Noch schwieriger reagieren Bundesbehörden und private Unternehmen. Das Bundesamt für Migration und Flüchtlinge beispielsweise bewilligt Integrationskurse nur an Inhaber eines gültigen Aufenthaltstitels. Eine erfolgte Terminbuchung, mit der das Aufenthaltsrecht bis zum gebuchten Termin als verlängert gilt, reicht dafür nicht aus.

Nowak von der AWO berichtet auch, dass Flüchtlinge mit abgelaufenen Ausweisdokumenten keine BVG-Kundenkarte erhalten würden und darum kein Sozialticket für den Nahverkehr kaufen könnten. Die Folge seien „teilweise aus der Not heraus Schwarzfahrten“.

Es gibt weitere Folgen für nichtdeutsche BerlinerInnen: Sie können ohne gültigem Aufenthaltsrecht nicht verreisen. Der taz ist ein Fall bekannt, wo im Land Brandenburg ein Mann ohne gültiges Aufenthaltsrecht mit einer Geldbuße belangt und nach Berlin zurückgeschickt wurde. Der grüne Abgeordnete Omar zählt weiter auf, was er in seiner Abgeordnetensprechstunde hört: „Man kann ohne Aufenthaltsrecht keine Wohnung mieten. Zieht man bei einem Partner ein, der das Problem nicht hat, kann man sich dort nicht anmelden. Dadurch wiederum kann man kein 49-Euro-Ticket kaufen. Heiraten ist nicht möglich. Verträge wie beispielsweise ein Handyvertrag können nicht abgeschlossen werden.“

Nguyen Huu Thanh, Dolmetscher für Vietnamesisch, berichtet, dass selbst gerichtlich bestellte Betreuer, für die er übersetzt, keine Termine für psychisch kranke Menschen buchen könnten. Das behindere deren medizinische Versorgung. Eine Dolmetscherkollegin von ihm, die ihren Namen nicht nennen will, sagt hingegen: „Ich weiß gar nicht, worin das Problem besteht. Meine Klienten bezahlen für die Termine bei Anbietern im Internet. Sie sind es ja aus Vietnam gewohnt, dass man Behördenleistungen nur gegen Schmiergeld bekommt und sehen das als normal an.“

LEA soll aktiv Termine vergeben

Die frühere Linken-Abgeordnete Karin Hopfmann ist enttäuscht über die Antwort auf ihre Petition. „In der Innenverwaltung wird die missliche Lage zwar nicht verkannt, den politisch Verantwortlichen sind der Umfang der konkreten Folgen für MigrantInnen und Geflüchtete hier und heute aber ziemlich egal.“ Hopfmann bezweifelt zudem, dass es dem LEA gelingt, genügend qualifizierte BewerberInnen für die neuen Stellen zu finden.

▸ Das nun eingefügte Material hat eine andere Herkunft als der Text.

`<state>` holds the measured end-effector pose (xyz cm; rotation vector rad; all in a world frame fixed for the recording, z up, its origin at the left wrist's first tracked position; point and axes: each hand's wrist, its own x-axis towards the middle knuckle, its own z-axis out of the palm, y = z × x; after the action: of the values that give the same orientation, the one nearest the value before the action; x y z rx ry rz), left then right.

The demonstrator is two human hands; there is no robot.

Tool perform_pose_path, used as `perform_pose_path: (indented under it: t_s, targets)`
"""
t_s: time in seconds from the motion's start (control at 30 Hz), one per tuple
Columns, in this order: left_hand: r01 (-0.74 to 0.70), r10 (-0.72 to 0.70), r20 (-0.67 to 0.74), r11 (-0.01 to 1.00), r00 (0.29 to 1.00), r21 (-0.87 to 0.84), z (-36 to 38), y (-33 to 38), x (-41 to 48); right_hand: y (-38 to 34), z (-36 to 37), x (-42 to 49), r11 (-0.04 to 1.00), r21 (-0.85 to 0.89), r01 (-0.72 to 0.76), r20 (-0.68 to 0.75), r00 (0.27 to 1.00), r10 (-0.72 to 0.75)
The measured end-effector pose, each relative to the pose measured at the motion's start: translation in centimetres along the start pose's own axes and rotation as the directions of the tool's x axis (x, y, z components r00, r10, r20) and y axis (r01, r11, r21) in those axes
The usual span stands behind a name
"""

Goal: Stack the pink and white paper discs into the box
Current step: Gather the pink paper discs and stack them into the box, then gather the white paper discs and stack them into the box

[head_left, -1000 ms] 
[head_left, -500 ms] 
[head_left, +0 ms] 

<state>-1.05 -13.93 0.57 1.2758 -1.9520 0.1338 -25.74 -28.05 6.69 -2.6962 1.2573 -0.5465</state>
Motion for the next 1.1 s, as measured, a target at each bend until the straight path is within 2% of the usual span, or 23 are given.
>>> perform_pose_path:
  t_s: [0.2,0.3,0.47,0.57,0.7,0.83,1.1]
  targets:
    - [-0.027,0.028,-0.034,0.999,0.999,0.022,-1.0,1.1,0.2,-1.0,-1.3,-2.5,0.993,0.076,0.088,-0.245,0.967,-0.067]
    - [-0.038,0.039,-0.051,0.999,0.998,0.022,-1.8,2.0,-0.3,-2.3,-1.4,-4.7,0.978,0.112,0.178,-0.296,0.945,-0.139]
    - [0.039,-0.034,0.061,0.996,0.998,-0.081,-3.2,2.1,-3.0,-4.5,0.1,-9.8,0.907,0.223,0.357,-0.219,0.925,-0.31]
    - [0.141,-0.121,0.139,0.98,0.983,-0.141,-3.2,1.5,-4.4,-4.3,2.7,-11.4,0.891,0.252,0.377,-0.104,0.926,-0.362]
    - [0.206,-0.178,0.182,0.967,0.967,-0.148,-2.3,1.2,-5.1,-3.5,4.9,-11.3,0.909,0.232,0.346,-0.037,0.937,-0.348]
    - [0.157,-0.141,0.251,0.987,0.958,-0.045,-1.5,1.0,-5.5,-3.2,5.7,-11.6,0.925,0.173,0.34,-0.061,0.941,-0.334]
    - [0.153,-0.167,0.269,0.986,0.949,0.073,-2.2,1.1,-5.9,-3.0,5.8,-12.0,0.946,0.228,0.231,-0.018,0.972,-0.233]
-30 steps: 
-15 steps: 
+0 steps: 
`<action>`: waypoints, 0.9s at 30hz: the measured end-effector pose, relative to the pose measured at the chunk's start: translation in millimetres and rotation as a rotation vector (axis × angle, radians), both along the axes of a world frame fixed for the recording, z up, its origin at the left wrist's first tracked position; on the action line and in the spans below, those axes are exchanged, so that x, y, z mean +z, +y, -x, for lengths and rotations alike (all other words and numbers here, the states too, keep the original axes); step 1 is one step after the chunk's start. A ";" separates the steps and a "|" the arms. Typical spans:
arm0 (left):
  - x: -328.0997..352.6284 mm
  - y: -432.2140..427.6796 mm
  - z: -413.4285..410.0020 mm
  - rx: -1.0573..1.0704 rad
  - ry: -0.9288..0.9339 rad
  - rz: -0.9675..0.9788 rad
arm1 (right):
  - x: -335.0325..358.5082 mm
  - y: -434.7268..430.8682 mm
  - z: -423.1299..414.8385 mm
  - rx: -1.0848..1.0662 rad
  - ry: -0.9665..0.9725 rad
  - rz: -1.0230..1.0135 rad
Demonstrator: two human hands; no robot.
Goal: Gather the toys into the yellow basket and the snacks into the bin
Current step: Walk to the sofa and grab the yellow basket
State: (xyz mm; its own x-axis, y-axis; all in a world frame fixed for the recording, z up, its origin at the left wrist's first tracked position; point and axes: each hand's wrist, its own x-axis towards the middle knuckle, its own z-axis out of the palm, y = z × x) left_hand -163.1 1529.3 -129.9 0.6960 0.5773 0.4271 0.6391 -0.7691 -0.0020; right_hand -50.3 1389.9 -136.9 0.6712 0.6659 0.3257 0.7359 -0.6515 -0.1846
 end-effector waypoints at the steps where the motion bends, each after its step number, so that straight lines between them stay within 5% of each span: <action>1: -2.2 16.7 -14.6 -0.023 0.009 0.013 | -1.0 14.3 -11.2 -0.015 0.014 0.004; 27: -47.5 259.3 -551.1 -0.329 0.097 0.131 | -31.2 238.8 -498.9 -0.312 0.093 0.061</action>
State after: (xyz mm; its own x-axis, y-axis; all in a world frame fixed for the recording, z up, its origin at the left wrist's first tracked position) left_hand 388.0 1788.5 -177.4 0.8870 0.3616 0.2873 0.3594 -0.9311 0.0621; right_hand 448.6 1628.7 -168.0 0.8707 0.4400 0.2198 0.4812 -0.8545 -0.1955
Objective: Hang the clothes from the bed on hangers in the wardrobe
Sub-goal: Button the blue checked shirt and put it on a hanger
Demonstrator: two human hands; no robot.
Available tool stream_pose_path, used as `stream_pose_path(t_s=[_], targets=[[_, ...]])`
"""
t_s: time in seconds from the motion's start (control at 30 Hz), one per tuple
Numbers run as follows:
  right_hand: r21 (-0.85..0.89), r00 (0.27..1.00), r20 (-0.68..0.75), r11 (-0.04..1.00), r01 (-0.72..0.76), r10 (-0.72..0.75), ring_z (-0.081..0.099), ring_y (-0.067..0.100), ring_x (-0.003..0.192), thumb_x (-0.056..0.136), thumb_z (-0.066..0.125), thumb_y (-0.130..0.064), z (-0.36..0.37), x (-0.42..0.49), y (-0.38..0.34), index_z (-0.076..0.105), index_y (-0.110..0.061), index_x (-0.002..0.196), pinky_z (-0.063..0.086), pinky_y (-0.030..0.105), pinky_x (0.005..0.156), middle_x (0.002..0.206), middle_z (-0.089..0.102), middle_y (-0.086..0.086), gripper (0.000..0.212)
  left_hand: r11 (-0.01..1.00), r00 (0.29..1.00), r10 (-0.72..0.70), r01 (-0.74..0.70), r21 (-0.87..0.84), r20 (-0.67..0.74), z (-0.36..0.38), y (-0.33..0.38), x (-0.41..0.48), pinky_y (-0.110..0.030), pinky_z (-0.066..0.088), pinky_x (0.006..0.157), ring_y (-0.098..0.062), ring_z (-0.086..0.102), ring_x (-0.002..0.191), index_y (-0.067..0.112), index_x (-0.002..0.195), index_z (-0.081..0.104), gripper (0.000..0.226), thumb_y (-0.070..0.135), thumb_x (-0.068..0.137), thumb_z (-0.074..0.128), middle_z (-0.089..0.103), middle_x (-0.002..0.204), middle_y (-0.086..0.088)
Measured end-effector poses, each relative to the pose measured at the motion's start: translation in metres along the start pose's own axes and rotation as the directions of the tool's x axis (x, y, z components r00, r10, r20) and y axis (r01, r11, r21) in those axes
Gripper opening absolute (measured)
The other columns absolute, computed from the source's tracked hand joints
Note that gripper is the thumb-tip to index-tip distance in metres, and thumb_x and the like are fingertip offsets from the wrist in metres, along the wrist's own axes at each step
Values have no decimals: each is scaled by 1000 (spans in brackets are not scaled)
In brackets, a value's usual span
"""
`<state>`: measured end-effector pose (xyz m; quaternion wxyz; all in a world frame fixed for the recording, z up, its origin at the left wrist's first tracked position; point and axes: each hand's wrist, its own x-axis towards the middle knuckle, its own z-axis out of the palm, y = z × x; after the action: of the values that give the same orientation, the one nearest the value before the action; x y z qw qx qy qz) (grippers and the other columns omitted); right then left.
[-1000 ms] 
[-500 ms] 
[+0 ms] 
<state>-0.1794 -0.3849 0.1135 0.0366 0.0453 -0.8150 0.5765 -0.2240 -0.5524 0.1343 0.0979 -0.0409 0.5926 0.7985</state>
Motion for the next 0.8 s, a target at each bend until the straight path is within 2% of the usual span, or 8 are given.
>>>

Aus der Sicht von Jian Omar decken die geplanten zusätzlichen Stellen bei Weitem nicht den Bedarf. „Im Frühjahr müssen die UkrainerInnen zu Tausenden ihren Aufenthalt verlängern. Zudem muss in Kürze das beschlossene Fachkräfteeinwanderungsgesetz umgesetzt werden. Aber ohne einen Aufenthaltstitel dürfen die ins Land geholten Fachkräfte nicht arbeiten.“ Er fordert in einem parlamentarischen Antrag, dass das LEA in Eigeninitiative Termine an Menschen verschickt, deren befristeter Aufenthaltstitel abläuft. „Diese Daten hat das LEA.“ Das wäre zwar für den Großteil der Terminsuchenden eine Lösung. Wer aber neu nach Berlin kommt oder wer nach Studienende oder Heirat Anspruch auf einen anderen Aufenthaltstitel hat, muss dennoch Terminlotterie spielen.